When you reach the line containing "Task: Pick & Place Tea" in the entries below, begin reproducing lines exactly, and stop once the line containing "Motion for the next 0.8" is done.

--- Records for this exercise ---

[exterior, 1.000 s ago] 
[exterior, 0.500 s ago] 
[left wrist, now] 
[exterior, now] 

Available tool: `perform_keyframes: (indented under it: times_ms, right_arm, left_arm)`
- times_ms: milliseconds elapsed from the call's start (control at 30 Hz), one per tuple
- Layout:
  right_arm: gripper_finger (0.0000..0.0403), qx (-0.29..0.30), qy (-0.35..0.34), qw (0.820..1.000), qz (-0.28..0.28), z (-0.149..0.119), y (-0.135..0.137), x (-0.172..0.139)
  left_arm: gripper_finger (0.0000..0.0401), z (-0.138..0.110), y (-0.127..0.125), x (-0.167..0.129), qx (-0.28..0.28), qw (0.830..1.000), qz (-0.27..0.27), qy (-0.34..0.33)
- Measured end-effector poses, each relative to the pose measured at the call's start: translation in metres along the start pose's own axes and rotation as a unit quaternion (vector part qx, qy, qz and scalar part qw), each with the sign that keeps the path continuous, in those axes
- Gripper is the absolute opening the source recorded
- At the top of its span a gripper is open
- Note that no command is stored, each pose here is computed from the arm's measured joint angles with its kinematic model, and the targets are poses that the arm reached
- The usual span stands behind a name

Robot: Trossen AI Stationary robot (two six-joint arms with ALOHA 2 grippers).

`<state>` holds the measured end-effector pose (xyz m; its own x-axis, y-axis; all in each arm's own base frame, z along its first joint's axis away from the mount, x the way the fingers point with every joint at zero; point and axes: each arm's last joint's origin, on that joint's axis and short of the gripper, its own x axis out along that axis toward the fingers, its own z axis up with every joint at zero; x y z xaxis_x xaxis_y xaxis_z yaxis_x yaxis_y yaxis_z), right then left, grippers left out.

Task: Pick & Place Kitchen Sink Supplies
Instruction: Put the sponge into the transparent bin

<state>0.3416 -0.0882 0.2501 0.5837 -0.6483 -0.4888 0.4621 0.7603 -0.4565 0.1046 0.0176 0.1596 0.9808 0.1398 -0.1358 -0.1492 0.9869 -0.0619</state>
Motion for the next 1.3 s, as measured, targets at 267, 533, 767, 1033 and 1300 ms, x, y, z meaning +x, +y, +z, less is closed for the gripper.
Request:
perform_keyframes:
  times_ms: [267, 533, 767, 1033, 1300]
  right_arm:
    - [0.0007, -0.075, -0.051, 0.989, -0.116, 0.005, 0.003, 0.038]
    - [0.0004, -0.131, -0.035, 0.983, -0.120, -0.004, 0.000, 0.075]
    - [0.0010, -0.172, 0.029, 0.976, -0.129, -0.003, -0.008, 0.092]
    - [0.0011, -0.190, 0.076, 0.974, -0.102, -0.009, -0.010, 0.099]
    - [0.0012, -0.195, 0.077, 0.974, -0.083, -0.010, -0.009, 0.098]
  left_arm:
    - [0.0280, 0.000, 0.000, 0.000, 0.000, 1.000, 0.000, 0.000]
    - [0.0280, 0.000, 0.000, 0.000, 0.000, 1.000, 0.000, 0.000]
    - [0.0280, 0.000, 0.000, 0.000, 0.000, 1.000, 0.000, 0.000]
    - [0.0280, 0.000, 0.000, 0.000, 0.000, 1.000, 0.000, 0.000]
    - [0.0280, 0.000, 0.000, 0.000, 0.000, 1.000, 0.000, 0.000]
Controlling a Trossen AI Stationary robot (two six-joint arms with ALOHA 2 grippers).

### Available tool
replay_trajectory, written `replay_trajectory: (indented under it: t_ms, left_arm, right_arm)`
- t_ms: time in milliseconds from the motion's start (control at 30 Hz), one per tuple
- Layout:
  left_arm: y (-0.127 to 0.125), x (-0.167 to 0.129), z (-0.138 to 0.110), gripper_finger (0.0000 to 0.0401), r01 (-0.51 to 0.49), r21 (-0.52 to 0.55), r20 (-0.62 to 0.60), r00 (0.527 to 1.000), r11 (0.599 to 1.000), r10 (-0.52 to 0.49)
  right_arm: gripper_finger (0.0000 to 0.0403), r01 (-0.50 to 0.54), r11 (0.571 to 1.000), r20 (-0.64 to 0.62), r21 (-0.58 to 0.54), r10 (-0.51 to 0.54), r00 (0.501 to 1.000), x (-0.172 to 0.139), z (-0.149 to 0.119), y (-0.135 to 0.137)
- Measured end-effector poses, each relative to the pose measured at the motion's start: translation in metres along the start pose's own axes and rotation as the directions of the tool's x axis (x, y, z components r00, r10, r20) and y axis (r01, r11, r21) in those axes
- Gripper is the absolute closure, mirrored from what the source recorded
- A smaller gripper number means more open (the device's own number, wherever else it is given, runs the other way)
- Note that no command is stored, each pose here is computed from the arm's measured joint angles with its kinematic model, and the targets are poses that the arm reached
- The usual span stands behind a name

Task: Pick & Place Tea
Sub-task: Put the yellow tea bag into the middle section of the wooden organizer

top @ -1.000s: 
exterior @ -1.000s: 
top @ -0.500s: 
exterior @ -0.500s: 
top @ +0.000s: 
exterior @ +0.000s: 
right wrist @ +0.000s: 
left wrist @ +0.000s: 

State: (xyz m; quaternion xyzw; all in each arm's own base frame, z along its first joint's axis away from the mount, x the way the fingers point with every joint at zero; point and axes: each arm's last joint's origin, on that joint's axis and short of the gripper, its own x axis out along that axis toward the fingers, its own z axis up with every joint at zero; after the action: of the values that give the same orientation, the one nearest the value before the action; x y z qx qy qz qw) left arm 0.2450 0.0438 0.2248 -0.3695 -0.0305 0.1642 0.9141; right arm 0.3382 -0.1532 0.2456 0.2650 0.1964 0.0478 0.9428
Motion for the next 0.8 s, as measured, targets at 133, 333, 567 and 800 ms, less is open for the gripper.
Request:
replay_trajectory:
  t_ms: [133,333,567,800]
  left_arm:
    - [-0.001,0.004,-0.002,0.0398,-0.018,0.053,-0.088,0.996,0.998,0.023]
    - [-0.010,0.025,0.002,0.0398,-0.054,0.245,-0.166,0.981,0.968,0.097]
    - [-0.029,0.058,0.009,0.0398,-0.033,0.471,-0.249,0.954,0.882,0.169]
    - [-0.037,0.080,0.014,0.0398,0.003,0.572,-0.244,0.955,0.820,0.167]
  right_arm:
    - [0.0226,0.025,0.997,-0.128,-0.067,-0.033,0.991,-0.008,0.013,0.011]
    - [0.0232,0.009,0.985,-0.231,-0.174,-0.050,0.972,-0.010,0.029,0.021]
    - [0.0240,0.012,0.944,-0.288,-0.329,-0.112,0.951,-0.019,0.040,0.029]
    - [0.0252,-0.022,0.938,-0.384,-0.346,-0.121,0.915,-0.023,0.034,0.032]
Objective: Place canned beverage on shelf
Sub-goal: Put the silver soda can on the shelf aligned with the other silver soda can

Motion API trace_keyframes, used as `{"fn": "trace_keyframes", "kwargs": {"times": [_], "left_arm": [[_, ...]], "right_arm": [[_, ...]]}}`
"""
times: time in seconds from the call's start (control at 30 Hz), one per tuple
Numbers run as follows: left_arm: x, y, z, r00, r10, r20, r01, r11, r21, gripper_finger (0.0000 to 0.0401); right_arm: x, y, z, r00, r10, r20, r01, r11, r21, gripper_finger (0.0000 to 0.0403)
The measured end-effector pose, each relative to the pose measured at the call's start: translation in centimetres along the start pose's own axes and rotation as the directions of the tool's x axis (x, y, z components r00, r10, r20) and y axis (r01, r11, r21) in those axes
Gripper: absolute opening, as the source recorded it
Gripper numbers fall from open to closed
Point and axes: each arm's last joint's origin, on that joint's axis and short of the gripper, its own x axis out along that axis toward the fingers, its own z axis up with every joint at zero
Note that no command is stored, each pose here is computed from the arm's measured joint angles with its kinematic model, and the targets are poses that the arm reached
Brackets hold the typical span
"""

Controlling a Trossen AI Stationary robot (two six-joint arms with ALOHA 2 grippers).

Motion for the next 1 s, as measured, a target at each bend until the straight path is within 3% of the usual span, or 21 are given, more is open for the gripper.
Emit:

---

> Written answer:
Task: Pick & Place Tea
Sub-task: Put the yellow tea bag into the middle section of the wooden organizer

top @ -1.000s: 
exterior @ -1.000s: 
top @ -0.500s: 
exterior @ -0.500s: 
top @ +0.000s: 
exterior @ +0.000s: 
right wrist @ +0.000s: 
left wrist @ +0.000s: 

State: (xyz m; quaternion xyzw; all in each arm's own base frame, z along its first joint's axis away from the mount, x the way the fingers point with every joint at zero; point and axes: each arm's last joint's origin, on that joint's axis and short of the gripper, its own x axis out along that axis toward the fingers, its own z axis up with every joint at zero; after the action: of the values that give the same orientation, the one nearest the value before the action; x y z qx qy qz qw) left arm 0.2450 0.0438 0.2248 -0.3695 -0.0305 0.1642 0.9141; right arm 0.3382 -0.1532 0.2456 0.2650 0.1964 0.0478 0.9428
Motion for the next 0.8 s, as measured, targets at 133, 333, 567 and 800 ms, less is open for the gripper.

Nothing else is required to complete this exercise.